This article was originally published in The Courier on 31st March 2018.
COME HOME: Tuesday, BBC One
INDIAN SUMMER SCHOOL: Thursday, Channel 4
Society,
with its infinite capacity for fairness and equality, has always decreed that a
woman who leaves her family is guilty of a worse crime than a man who does the
same.
Regardless
of her personal circumstances, a mother is expected to feather the nest at all
costs. Life, as all non-idiots know, is more complicated than that. The quietly
devastating drama COME HOME confronts
this stigma, this uncomfortably emotive issue, with commendable nuance and
compassion.
Christopher
Eccleston and Paula Malcomson star as Greg and Marie, a working-class couple
with three children.
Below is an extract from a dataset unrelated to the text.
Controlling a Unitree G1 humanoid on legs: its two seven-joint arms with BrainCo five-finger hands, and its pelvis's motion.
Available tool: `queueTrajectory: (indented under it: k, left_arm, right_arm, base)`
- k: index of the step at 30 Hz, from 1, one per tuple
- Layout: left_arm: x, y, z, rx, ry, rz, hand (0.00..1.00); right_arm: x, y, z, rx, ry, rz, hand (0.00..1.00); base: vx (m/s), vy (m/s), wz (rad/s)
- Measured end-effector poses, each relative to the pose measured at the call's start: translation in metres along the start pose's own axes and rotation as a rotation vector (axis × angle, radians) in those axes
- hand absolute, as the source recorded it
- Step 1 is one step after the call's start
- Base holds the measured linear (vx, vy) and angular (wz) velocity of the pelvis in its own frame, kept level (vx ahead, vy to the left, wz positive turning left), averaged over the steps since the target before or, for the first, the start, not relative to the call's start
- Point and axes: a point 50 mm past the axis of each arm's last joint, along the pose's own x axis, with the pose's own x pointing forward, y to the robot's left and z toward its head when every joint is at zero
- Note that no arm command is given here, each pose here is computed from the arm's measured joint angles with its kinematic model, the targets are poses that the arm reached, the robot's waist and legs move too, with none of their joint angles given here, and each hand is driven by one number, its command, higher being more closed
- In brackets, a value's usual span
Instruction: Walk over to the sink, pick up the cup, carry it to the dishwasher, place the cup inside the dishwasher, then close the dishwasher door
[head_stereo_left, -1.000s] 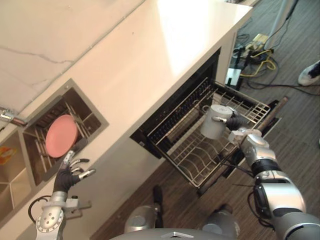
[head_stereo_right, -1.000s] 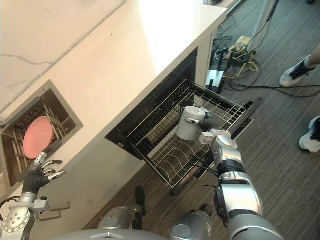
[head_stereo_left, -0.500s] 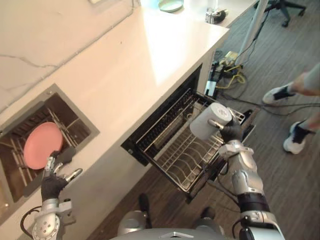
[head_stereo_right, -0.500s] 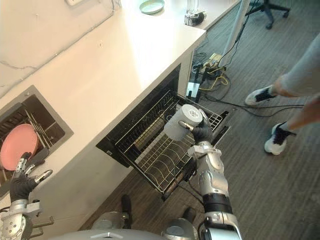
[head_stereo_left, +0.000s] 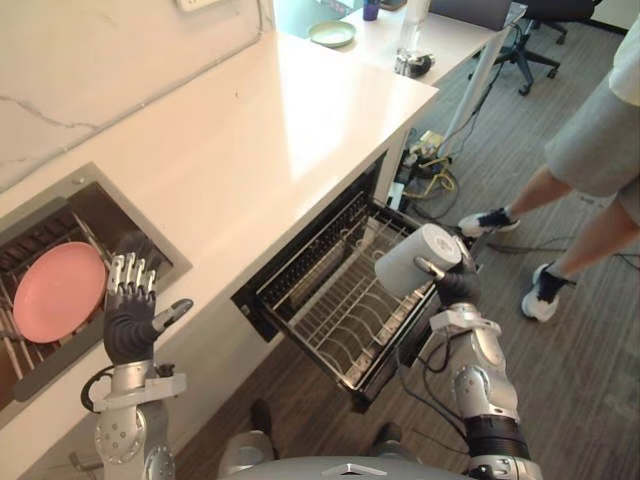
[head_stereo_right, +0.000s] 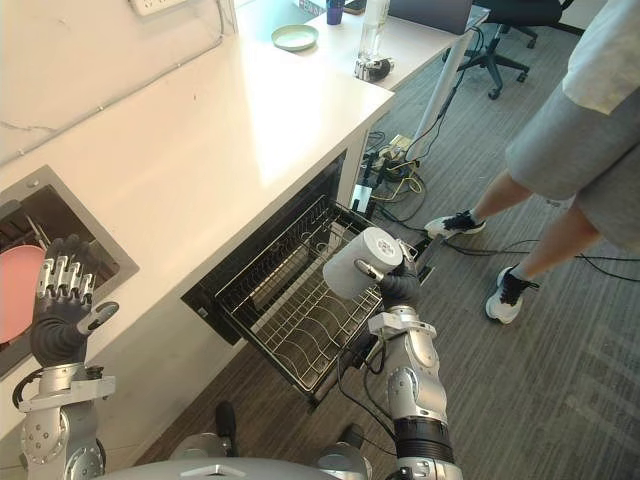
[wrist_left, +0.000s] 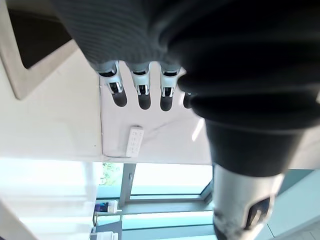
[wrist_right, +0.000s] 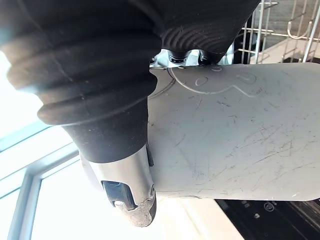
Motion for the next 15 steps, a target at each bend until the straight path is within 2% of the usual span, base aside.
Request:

One day, Marie walks out on them. They’re stunned and
heartbroken. Why did she leave? Marie can only tell Greg that she felt
suffocated, which only adds to his forlorn confusion. She didn’t leave him for
someone else, she now lives alone in a house nearby.
Greg
is still in love with her. As far as he’s concerned, her actions are a
mystifying betrayal. She’s abandoned him and his beloved children. It’s not as
black and white as that, of course. We’ll find out more about Marie’s motives
as the series unfolds.
Episode
one was told from Greg’s perspective, as he struggled to rebuild his life eleven
months after Marie’s departure. A burgeoning romance with a work acquaintance
spiralled out of control when her abusive ex-partner bulldozered into their
lives. Behind her vivacious exterior, Greg’s new girlfriend is an emotionally
scarred soul who fails to bond with his understandably sceptical children. She’s
a vulnerable, tragic figure.
Eccleston,
mercifully back in his serious drama comfort zone after an embarrassing “funny
granddad” detour in The A Word,
delivers a painfully raw performance as a man drowning in heartbreak and
loneliness. His Belfast accent (Come Home
was made with support from BBC Northern Ireland) is utterly convincing, it
never distracts.
James
Nesbitt must be spitting feathers, Eccleston has effortlessly stolen his troubled Irish
everyman shoes.
The
desperately sad, discomfiting scene in which Greg begged Marie to come home was
beautifully played by Eccleston and Malcomson. We didn’t see much of her last
week, but in later episodes Malcomson handles her difficult and complex role
faultlessly. She’s superb.
Writer
Danny Brocklehurst is a protégé of Jimmy McGovern, and it shows. Like McGovern,
he spins engrossing gut-punching yarns populated by flawed characters unravelling
in a jagged moral maze.
This
is a drama we can all relate to in one way or another. We’ve all struggled to
come to terms with the end of a relationship. We’ve all suffered from loss and
regret. We’ve all, like Greg, listened to Lou Reed’s aching Pale Blue Eyes, or something similar, in
the empty dead of night.
As
hifalutin as this sounds, Come Home
is a wise and moving meditation on the fragile mess of the human condition.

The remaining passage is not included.